Me sentí alagada y cachonda perdida, como hacía tiempo que no estaba. Al percatarse deslizó las manos hacia mi culo y metió los dedos por dentro de la tela. Me atrajo hacia él colocándose entre mis muslos y me besó entre los dos pechos. Me quedé paralizada, no atinaba a reaccionar. Cuando me pasó la lengua por el cuello, supe que le iba a permitir que me hiciera lo que quisiera.
Me desplazó hacia delante y me besó el pubis antes de meterme en el agua. Me agarró del culo y me restregó contra él, tenía el pene duro y lo desplazaba de abajo arriba presionándome justo en el clítoris. Me agarré a su cuello y me levantó las piernas enroscándoselas en su cintura, ahora si sentía toda su dureza frotándome el coño. No sé en qué momento lo hizo, pero retiró la tela de la braga y me ensartó la polla entera de golpe.
Con que facilidad me hacía subir y bajar sobre su eje ensartado dentro de mí, gracias a la flotabilidad del agua. Media docena de sacudidas fueron suficientes para hacer que me corriera.
Salimos del agua y me llevó a unas tumbonas apartadas donde nadie podía vernos, si es que aparecía alguien. Me tumbó sobre una hamaca, me flexionó las piernas hasta los pechos y hundió la cara en mi coño. Era algo que le negaba siempre a Carlos, sobre todo por no tener que corresponder con el mismo trabajo. Esta vez no pude evitar agarrarle la cabeza y presionársela contra el coño.

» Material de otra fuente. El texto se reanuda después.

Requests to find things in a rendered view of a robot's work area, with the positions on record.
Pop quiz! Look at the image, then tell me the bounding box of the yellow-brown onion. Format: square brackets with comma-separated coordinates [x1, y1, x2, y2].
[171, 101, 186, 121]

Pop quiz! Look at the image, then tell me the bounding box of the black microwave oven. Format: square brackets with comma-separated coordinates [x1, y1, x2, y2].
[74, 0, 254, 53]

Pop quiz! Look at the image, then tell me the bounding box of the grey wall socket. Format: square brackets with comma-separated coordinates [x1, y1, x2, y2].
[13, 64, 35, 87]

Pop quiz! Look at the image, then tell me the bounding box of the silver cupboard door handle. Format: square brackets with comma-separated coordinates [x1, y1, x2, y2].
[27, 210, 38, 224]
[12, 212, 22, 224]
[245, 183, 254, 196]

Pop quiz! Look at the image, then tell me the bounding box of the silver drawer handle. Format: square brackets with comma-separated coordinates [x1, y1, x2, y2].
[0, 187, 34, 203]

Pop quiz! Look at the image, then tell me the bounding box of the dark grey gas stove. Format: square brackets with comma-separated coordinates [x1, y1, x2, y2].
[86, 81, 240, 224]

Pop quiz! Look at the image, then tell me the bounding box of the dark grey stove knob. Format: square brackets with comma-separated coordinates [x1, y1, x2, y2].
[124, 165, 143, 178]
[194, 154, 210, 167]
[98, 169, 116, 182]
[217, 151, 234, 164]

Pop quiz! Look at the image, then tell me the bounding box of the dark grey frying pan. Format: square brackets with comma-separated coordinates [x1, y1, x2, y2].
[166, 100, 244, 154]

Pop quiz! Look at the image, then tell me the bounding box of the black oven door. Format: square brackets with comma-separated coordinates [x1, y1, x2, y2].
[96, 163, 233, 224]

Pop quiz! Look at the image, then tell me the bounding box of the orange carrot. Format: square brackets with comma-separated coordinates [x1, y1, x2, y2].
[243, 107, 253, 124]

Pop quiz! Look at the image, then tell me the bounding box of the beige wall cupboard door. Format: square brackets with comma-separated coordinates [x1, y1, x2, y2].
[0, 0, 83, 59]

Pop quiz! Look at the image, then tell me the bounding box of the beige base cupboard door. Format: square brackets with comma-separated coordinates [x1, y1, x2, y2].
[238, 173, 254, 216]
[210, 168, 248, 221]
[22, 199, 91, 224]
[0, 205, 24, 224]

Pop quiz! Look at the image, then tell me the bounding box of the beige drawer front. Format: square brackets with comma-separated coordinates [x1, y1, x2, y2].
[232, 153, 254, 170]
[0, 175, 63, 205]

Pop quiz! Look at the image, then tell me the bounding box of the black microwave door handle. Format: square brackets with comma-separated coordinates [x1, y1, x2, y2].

Descendía comiéndome enterita desde el clítoris hasta el agujero del culo, donde metía la lengua y me hacía ver el cielo, después ascendía y me absorbía el clítoris. Dos veces me corrí antes de separarle porque no aguantaba más, al tiempo que le pedía por favor que parara.
Me ayudó a sentarme y se sacó la polla del bañador. Me cogió la cara con sus manos y directamente me metió la polla en la boca. En esta ocasión ni siquiera me planteé lo que hacía, solo sé que chupé como si me fuera la vida en ello y cuando el esperma me inundó la boca empecé a tragármelo para no tener que sacármela de la boca. Fue uno de los momentos sexuales más excitantes de mi vida.
Tuve dos encuentros sexuales más con Marcelo durante el resto del viaje y los disfruté como una adolescente, nunca tenía suficiente y en ambas ocasiones le pedí disfrutar de su corrida en mi boca. Lo extraño fue mi reacción con Carlos después de chupársela al argentino.
Aún en el crucero, una tarde me acosté la siesta con mi marido y empecé a provocarle. Reaccionó enseguida y empezó a jugar con mis tetas. Le cogí la polla con la mano y le mordí un pezón, descendiendo por su estómago con la lengua. Me detuve a la altura del ombligo y jugué con la lengua mientras Carlos me metía dos dedos en el coño.
Miré la punta de la polla y por primera vez en mi vida sentí deseos de chupársela hasta el final y sentir su corrida en la boca. Él no dijo nada hasta que estuvo a punto de explotar y me avisó de que iba a correrse. Chupé con más ahínco hasta sentir el semen en la boca y empecé a tragármelo. Nada más acabar me giró del culo y me hizo sentarme a horcajadas encima de su cara. Me corrí con su lengua en el clítoris mientras me follaba con media mano insertada en el chocho.
A partir de entonces el sexo oral siempre está presente en nuestra relación. Nunca le confesé a Carlos a que se debió mi cambio respecto al sexo oral ni él me preguntó. Siempre le estaré agradecida a Marcelo.